Duas Américas

Jaldes Reis de Meneses


A notícia da reeleição do presidente Barack Obama foi recebida com júbilo em todo o mundo ao mesmo tempo em que ele continuará a governador uma América dividida ao meio em duas correntes ideológicas (Obama 50,4% versus 48,1% dos votos válidos, atribuídos a Romney), cindidas inclusive geograficamente (o sul é mais republicano e o norte, democrata, invertendo simetricamente as posições dos tempos da guerra civil de 1861).

São dois os Estados Unidos, hoje. Um verdadeiro abismo separa as perspectivas de vida e projeto do chauvinismo de um Tea Party republicano, representativo ao americano branco do interior, das posições sociais democratas da ala liberal do Partido Democrático, ligado aos imigrantes, a juventude e a classe média cosmopolita das grandes metrópoles. Profundamente brasileiro e paraibano, sinto-me muito ligado culturalmente aos Estados Unidos (não confundir a qualquer alinhamento ao Estado americano), à poesia andarilha de Walt Whitman (cantor da democracia e do individualismo) e à filosofia politica libertária de Henry Thoreau (pai do conceito de desobediência civil), para não mencionar o rock, o jazz e o cinema, o que me faz torcer por um dos lados: em definitivo, torci por Obama, ainda que ele me pareça mais um príncipe da estripe duvidosa de um Kéresky (ou Gorbachev), um conciliador entre abismos, desprovido da coragem de um estadista realmente disposto a tomar partido e correr riscos.

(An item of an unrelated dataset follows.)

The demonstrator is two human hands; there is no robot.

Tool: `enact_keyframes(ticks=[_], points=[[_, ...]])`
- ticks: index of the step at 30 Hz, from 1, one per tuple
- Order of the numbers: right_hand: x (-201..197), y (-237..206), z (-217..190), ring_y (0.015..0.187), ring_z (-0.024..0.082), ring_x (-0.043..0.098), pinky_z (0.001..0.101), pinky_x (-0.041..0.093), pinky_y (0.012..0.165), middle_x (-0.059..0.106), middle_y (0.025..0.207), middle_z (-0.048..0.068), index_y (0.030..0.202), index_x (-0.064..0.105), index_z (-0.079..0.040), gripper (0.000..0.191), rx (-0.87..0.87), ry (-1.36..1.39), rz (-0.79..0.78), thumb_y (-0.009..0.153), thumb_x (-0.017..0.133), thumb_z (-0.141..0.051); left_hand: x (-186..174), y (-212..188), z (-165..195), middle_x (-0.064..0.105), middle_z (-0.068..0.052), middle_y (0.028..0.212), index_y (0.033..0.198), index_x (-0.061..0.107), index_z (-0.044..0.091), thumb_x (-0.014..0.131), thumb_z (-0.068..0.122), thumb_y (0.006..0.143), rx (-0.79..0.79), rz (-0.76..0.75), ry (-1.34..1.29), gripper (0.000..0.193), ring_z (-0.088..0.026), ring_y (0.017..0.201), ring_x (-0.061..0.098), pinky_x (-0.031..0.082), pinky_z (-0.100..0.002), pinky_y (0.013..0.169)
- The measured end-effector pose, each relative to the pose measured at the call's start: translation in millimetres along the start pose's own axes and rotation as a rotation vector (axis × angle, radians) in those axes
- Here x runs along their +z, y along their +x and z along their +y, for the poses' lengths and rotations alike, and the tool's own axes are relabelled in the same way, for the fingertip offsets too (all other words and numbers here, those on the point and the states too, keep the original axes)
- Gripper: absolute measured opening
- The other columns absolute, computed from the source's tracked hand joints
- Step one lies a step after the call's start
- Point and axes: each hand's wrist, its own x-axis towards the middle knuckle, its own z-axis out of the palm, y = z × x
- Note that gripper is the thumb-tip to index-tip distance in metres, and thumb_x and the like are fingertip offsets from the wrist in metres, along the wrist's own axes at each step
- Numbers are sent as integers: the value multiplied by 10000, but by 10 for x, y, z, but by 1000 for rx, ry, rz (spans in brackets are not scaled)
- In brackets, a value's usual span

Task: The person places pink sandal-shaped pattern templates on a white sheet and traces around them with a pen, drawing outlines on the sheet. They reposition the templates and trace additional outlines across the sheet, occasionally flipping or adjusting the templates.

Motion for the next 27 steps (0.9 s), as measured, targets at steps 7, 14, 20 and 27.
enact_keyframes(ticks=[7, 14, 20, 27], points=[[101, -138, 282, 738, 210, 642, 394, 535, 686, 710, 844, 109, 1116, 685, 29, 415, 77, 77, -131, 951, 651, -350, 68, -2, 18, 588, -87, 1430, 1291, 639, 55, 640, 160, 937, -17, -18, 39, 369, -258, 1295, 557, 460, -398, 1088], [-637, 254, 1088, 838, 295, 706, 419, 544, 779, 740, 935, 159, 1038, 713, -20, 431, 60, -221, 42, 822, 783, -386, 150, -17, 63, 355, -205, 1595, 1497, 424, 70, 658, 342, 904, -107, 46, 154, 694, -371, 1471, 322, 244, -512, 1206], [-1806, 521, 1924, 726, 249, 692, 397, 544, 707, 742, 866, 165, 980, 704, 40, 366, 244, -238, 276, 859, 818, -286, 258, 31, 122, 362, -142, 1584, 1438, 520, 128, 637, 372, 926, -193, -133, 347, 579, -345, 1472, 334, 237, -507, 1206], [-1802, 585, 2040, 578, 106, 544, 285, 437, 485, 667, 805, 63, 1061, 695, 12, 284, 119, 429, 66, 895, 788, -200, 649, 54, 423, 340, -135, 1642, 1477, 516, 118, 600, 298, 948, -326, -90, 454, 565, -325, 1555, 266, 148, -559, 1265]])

Embora se reconheça que Obama tomou claramente partido em atitudes como a defesa aberta da união civil homossexual, na qual se está em disputa valores morais, e na reformulação do sistema de saúde, quando atiçou a luta de classes, por outro lado, ele nem de leve mexeu (desmentindo promessas da primeira campanha e talvez porque não pudesse) com a plutocracia instalada no poder em Washington, bem como a oligarquia financeira de Wall Street. Paradoxalmente, as críticas centrais do Tea Party (um agrupamento de indisfarsado teor populista), exibindo um estranho pendor esquizofrênico, pois de trata de uma ala do partido Republicano, são exatamente à plutocracia e à oligarquia, base eleitoral, financeira e politica de Mitt Romney. As cartas das percepções estão embaralhadas nos Estados Unidos: no dia em que (sei dos riscos de idealização que envolve a menção ao encontro do futuro, tão caro aos cantores de protesto) os liberais da cidade e os produtores rurais apontarem o gume contra o mesmo alvo – o regime econômico da oligarquia financeira – assistiremos, extasiados, a uma grande transformação, e o mundo nunca mais será o mesmo. Deixem-me sonhar, pois os sonhos são sempre a primeira enunciação.

Uma ala condescendente com o primeiro governo Obama avalia que as expectativas geradas no primeiro mandato eram exageradas, diante das constrições econômicas e geopolíticas herdadas. Assim, ele logrou sucesso relativo, retitrando tropas do Iraque e Afeganistão e afastando o pior do horror da depressão, através das taxas negativas de juros, os subsídios à indústria automobilística e, principalmente, as desvalorizações cambiais de Ben Bernanke (presidente do FED). Todas essas políticas vão cobrar caro no futuro próximo.